## [DIRECTIONS FOR THIS TASK]
With the exception of the pictures, write out the data below precisely.

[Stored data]
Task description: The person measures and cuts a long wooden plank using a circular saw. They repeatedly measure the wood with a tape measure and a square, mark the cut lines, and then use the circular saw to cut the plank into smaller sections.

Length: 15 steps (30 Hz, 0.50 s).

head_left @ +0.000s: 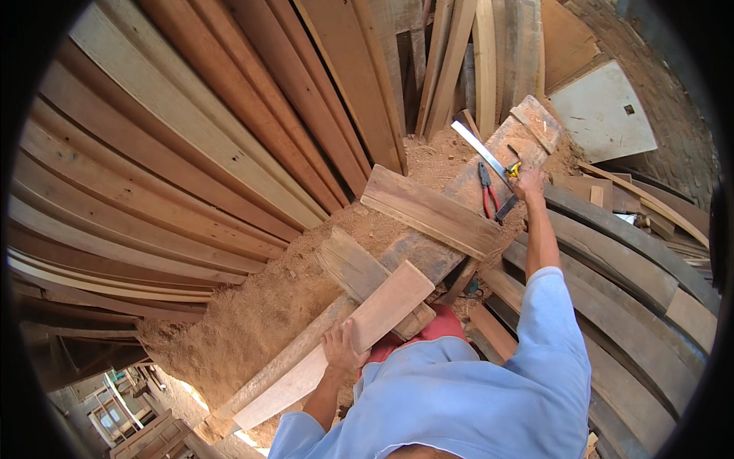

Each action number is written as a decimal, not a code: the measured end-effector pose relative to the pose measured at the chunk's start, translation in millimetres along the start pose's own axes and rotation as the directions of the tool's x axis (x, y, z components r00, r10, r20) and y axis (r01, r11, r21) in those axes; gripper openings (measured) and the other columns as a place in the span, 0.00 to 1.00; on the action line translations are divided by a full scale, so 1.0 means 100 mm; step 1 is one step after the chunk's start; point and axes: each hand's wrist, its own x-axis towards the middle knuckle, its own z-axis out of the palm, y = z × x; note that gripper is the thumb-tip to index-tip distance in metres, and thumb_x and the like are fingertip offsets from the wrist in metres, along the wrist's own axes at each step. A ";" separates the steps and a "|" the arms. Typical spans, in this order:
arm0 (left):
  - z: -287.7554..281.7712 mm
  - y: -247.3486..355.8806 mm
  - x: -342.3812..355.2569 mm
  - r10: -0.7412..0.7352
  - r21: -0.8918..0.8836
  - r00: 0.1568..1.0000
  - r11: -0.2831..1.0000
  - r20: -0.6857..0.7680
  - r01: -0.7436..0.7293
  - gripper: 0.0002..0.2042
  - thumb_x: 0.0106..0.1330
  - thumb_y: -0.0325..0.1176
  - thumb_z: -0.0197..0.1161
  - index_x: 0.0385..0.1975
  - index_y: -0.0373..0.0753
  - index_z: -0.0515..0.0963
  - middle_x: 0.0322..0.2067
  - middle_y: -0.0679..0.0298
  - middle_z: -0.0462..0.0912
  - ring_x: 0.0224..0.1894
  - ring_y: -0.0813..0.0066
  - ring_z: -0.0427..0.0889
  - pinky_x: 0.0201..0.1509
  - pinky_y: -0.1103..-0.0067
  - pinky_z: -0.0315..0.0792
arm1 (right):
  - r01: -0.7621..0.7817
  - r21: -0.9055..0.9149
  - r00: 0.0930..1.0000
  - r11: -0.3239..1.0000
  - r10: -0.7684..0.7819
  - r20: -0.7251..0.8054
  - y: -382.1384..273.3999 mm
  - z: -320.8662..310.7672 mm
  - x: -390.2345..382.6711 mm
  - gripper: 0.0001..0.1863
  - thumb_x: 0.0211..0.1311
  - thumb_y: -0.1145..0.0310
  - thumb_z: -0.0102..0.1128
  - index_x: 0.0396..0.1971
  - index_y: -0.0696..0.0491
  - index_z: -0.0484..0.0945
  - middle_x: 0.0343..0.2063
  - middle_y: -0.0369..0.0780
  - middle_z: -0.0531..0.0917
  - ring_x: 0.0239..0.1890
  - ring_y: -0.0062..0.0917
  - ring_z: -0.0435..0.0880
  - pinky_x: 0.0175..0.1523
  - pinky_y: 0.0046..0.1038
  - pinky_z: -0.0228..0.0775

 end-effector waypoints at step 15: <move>0.05 -0.04 -0.13 -0.022 -0.034 0.998 0.999 -0.058 0.020 0.55 0.38 0.53 0.77 0.73 0.50 0.60 0.65 0.45 0.64 0.59 0.43 0.67 0.62 0.49 0.60 | -0.009 0.716 0.995 0.698 -0.067 0.078 0.21 0.02 -0.47 0.33 0.60 0.59 0.61 0.67 0.48 0.72 0.36 0.40 0.84 0.33 0.28 0.85 0.37 0.31 0.76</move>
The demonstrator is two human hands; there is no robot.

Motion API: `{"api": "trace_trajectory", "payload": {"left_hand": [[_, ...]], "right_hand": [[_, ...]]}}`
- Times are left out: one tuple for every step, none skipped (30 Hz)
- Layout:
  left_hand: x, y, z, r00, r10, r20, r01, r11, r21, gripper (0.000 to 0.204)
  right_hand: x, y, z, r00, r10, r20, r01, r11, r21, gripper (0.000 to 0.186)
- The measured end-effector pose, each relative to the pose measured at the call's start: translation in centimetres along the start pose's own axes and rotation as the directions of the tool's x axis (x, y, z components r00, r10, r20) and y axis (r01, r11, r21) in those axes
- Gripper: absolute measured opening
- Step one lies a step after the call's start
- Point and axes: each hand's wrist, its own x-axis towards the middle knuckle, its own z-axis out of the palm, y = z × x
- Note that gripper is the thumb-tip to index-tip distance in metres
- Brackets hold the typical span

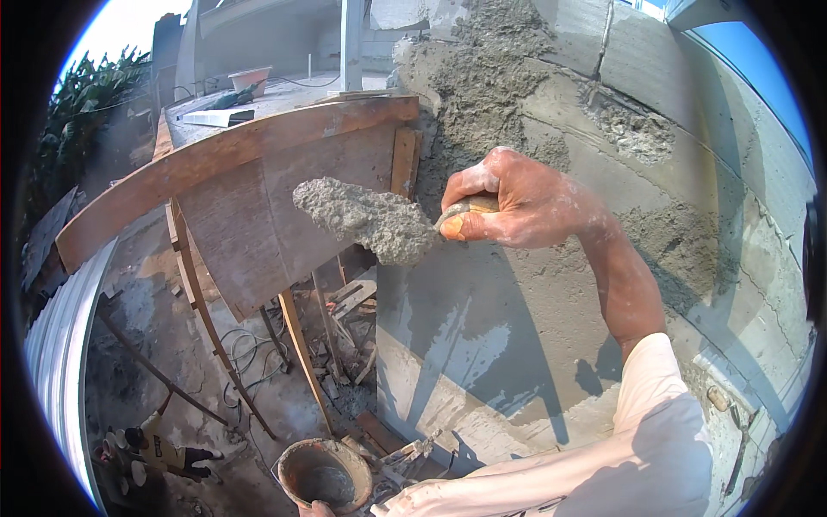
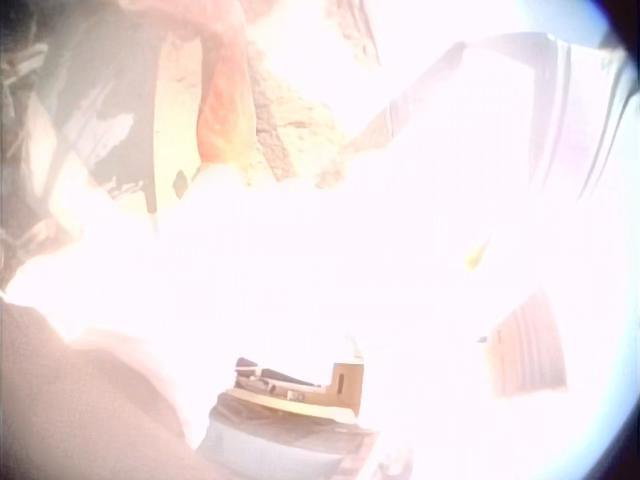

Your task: Apply plaster to a concrete block wall using a trowel.

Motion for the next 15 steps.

## [RESULT OF THIS EXERCISE]
Task description: The person measures and cuts a long wooden plank using a circular saw. They repeatedly measure the wood with a tape measure and a square, mark the cut lines, and then use the circular saw to cut the plank into smaller sections.

Length: 15 steps (30 Hz, 0.50 s).

head_left @ +0.000s: 

Each action number is written as a decimal, not a code: the measured end-effector pose relative to the pose measured at the chunk's start, translation in millimetres along the start pose's own axes and rotation as the directions of the tool's x axis (x, y, z components r00, r10, r20) and y axis (r01, r11, r21) in those axes; gripper openings (measured) and the other columns as a place in the span, 0.00 to 1.00; on the action line translations are divided by a full scale, so 1.0 means 100 mm; step 1 is one step after the chunk's start; point and axes: each hand's wrist, its own x-axis towards the middle knuckle, its own z-axis out of the palm, y = z × x; note that gripper is the thumb-tip to index-tip distance in metres, and thumb_x and the like are fingertip offsets from the wrist in metres, along the wrist's own axes at each step. A ";" separates the steps and a "|" the arms. Typical spans, in this order:
arm0 (left):
  - z: -287.7554..281.7712 mm
  - y: -247.3486..355.8806 mm
  - x: -342.3812..355.2569 mm
  - r10: -0.7412..0.7352
  - r21: -0.8918..0.8836
  - r00: 0.1568..1.0000
  - r11: -0.2831..1.0000
  - r20: -0.6857..0.7680
  - r01: -0.7436..0.7293
  - gripper: 0.0002..0.2042
  - thumb_x: 0.0106..0.1330
  - thumb_y: -0.0325..0.1176
  - thumb_z: -0.0197..0.1161
  - index_x: 0.0385..0.1975
  - index_y: -0.0373..0.0753
  - index_z: -0.0515..0.0963
  - middle_x: 0.0322..0.2067
  - middle_y: -0.0679..0.0298
  - middle_z: -0.0462..0.0912
  - ring_x: 0.0224..0.1894
  - ring_y: -0.0813..0.0066
  - ring_z: -0.0427..0.0889
  - pinky_x: 0.0201..0.1509
  - pinky_y: -0.1103..-0.0067
  - pinky_z: -0.0315..0.0792
arm1 (right):
  - r01: -0.7621..0.7817
  - r21: -0.9055..0.9149
  - r00: 0.0930..1.0000
  - r11: -0.3239..1.0000
  - r10: -0.7684..0.7819
  - r20: -0.7251..0.8054
  - y: -382.1384..273.3999 mm
  - z: -320.8662..310.7672 mm
  - x: -390.2345..382.6711 mm
  - gripper: 0.0001..0.1863
  - thumb_x: 0.0211..0.1311
  - thumb_y: -0.1145..0.0310
  - thumb_z: -0.0102..0.1128
  - index_x: 0.0396..0.1971
  - index_y: -0.0696..0.0491
  - index_z: -0.0484..0.0945
  - middle_x: 0.0343..0.2063
  - middle_y: -0.0369..0.0780
  - middle_z: -0.0531..0.0917
  - ring_x: 0.0239..0.1890
  - ring_y: -0.0062..0.0917
  - ring_z: -0.0435..0.0880
  - pinky_x: 0.0175..0.1523
  - pinky_y: 0.0046..0.1038
  - pinky_z: -0.0228..0.0775

 end-effector waypoints at step 15: <move>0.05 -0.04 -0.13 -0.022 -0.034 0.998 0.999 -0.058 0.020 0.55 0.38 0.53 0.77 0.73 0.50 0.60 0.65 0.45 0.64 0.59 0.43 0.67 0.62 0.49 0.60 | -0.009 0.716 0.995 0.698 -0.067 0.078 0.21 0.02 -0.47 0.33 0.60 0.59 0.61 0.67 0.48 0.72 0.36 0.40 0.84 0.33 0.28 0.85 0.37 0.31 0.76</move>
The demonstrator is two human hands; there is no robot.

Motion API: `{"api": "trace_trajectory", "payload": {"left_hand": [[_, ...]], "right_hand": [[_, ...]]}}`
- Times are left out: one tuple for every step, none skipped (30 Hz)
- Layout:
  left_hand: x, y, z, r00, r10, r20, r01, r11, r21, gripper (0.000 to 0.204)
  right_hand: x, y, z, r00, r10, r20, r01, r11, r21, gripper (0.000 to 0.186)
- The measured end-effector pose, each relative to the pose measured at the call's start: translation in centimetres along the start pose's own axes and rotation as the directions of the tool's x axis (x, y, z components r00, r10, r20) and y axis (r01, r11, r21) in those axes
- Gripper: absolute measured opening
- Step one lies a step after the call's start
- Point and axes: each hand's wrist, its own x-axis towards the middle knuckle, its own z-axis out of the palm, y = z × x
- Note that gripper is the thumb-tip to index-tip distance in metres
- Brackets hold the typical span


Your task: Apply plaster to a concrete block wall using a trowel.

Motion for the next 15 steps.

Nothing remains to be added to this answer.